Problem details
Among the lines of the data below, count those that hold the word "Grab". Answer with the number alone.

=== Section Start ===

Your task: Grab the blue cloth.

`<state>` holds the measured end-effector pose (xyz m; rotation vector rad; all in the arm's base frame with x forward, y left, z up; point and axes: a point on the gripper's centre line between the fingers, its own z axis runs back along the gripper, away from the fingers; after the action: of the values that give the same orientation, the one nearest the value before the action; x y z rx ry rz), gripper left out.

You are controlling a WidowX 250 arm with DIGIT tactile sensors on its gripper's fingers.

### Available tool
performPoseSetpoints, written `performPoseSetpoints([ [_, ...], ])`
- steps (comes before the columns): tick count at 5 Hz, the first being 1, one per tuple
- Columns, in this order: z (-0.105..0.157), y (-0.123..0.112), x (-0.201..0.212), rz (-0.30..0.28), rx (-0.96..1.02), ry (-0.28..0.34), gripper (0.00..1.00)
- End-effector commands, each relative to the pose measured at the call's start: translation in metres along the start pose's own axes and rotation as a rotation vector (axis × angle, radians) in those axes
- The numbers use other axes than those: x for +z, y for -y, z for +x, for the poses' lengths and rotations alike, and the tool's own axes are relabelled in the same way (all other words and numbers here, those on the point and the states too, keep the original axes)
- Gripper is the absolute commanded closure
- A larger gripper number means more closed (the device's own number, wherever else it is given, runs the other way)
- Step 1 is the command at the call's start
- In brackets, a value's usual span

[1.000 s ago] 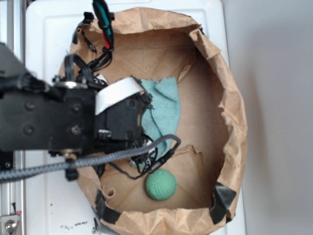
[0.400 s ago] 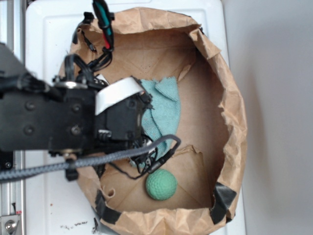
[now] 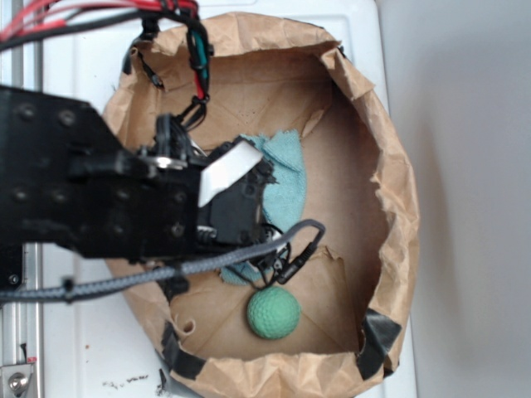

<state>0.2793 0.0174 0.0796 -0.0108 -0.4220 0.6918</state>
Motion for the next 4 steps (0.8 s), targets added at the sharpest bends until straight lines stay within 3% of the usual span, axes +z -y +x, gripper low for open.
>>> performPoseSetpoints([
  [1,0.001,0.016,-0.017,-0.03,0.038,-0.025,0.0],
  [2,-0.005,0.026,-0.029,-0.007,0.034,-0.029,0.0],
  [3,-0.006,0.028,-0.035,0.008,0.049,-0.037,1.0],
  [4,-0.005,0.024,-0.033,0.006,0.056,-0.024,1.0],
])
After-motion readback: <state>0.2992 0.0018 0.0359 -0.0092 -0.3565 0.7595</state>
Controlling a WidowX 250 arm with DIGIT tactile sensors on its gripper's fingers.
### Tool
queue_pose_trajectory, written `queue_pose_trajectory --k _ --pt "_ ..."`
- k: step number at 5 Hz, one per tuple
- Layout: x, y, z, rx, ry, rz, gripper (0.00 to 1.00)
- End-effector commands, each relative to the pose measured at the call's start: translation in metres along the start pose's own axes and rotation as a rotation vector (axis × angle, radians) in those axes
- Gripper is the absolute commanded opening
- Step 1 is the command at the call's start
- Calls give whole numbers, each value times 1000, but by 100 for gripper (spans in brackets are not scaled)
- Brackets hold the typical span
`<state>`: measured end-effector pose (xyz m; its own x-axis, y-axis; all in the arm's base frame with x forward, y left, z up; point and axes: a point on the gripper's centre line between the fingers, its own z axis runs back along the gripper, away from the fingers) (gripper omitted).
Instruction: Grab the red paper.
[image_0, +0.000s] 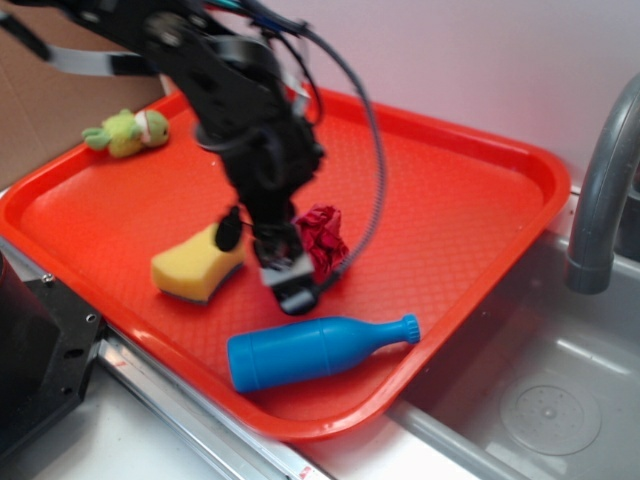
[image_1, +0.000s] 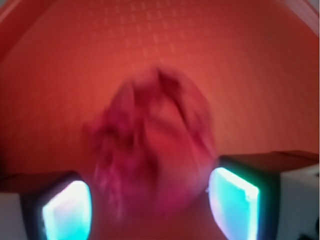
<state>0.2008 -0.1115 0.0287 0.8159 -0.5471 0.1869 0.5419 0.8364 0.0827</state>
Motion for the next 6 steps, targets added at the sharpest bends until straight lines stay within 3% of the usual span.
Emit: queue_pose_trajectory --k 1,2,3,4,5,6 --pt "25 -7 -19 -19 -33 -8 100" --pt "13 -8 -10 -29 -27 27 0" --pt "2 10 27 -51 -11 95 0" --pt "-20 54 77 -114 -34 366 0" --pt "-59 89 126 -196 95 645 0" --pt "-73 100 155 -198 54 771 0"
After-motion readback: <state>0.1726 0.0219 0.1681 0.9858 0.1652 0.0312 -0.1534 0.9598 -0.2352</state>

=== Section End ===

Response to the task
2